Currently less than 20% of the WHO’s funding comes from regular membership contributions and just over 80% are voluntary contributions - which makes the WHO vulnerable.
A global pandemic underscores the need for strengthening the WHO
The COVID-19 pandemic has shown again how important a supranational, coordinating body like the WHO is, when it comes to infectious diseases. “Isolated national answers to international problems are doomed to fail,” Germany’s Federal Minister of Health Jens Spahn said at a meeting with the WHO in Geneva, this June.
However, the pandemic has also caused controversy around the WHO because it has highlighted the budgetary and political pressures the organization is under. Several countries, including the USA and Brazil, have threatened to leave the organisation – in fact, the USA has said it will leave next summer - and others have criticised the WHO’s handling of the pandemic, blaming political pressure for perceived missteps.
Among many member states and expert observers, it is generally accepted that there is now an increasingly urgent need for comprehensive reform at the WHO, with a view to strengthening its capacities, as the organization faces various health, fiscal and political challenges. The European Union has an important part to play in formulating these proposals for reform, making the WHO fit for the 21st century, and assisting in their implementation - especially if larger donors like the USA leave the WHO.

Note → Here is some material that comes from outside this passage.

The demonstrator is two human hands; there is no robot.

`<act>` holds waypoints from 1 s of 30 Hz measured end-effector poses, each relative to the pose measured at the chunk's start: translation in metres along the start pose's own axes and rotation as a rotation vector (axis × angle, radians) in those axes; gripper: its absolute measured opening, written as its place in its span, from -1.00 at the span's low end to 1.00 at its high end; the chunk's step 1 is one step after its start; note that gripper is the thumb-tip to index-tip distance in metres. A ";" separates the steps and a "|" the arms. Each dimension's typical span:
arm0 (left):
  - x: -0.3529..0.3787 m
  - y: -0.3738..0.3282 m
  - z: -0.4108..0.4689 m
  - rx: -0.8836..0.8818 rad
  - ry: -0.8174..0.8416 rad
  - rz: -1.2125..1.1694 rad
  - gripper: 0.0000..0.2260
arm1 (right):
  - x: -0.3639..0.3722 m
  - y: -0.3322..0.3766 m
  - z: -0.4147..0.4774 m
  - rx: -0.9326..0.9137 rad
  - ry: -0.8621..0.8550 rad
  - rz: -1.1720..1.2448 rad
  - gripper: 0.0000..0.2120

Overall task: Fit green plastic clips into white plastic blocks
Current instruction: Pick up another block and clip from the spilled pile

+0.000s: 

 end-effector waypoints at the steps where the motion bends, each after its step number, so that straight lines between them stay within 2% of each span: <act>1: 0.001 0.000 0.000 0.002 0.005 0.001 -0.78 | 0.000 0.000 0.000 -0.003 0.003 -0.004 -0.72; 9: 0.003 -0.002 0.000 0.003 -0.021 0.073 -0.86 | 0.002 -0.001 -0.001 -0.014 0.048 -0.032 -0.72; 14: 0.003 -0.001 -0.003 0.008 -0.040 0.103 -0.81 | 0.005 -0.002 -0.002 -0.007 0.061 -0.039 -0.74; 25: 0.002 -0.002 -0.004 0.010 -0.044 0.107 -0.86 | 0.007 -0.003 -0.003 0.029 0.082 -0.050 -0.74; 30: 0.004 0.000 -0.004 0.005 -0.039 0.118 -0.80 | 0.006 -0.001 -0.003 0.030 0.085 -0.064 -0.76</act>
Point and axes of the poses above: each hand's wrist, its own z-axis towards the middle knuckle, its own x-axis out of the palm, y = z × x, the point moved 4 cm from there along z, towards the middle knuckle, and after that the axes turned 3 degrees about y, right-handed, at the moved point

Proposed reforms should make the WHO more efficient, sustainable and transparent and they should clearly outline the organisation’s responsibilities, as it works together with, and alongside, other important actors in global health.
Better funding would also help: the WHO has the broadest mandate of all health agencies but rather limited financial abilities. For the 2020-2021 budget, member states are expected to provide around 957 million dollars through their membership fees. The WHO’s current budget is only around the same as that of a large regional hospital and over three-quarters of the funding is earmarked in advance for specific purposes and not predictable. This leaves little planning security for the organization and limited extra money to cope with emergencies like the current pandemic.
The Covid-19 pandemic has again shown that the international communities’ expectations regarding the WHO far outweigh its given abilities. Future reforms need to address this discrepancy between member states’ expectations and their willingness to respectively equip the WHO for these expectations, and they will need to find ways of balancing expectations with capacities. Certainly, this also includes empowering its independence and expertise.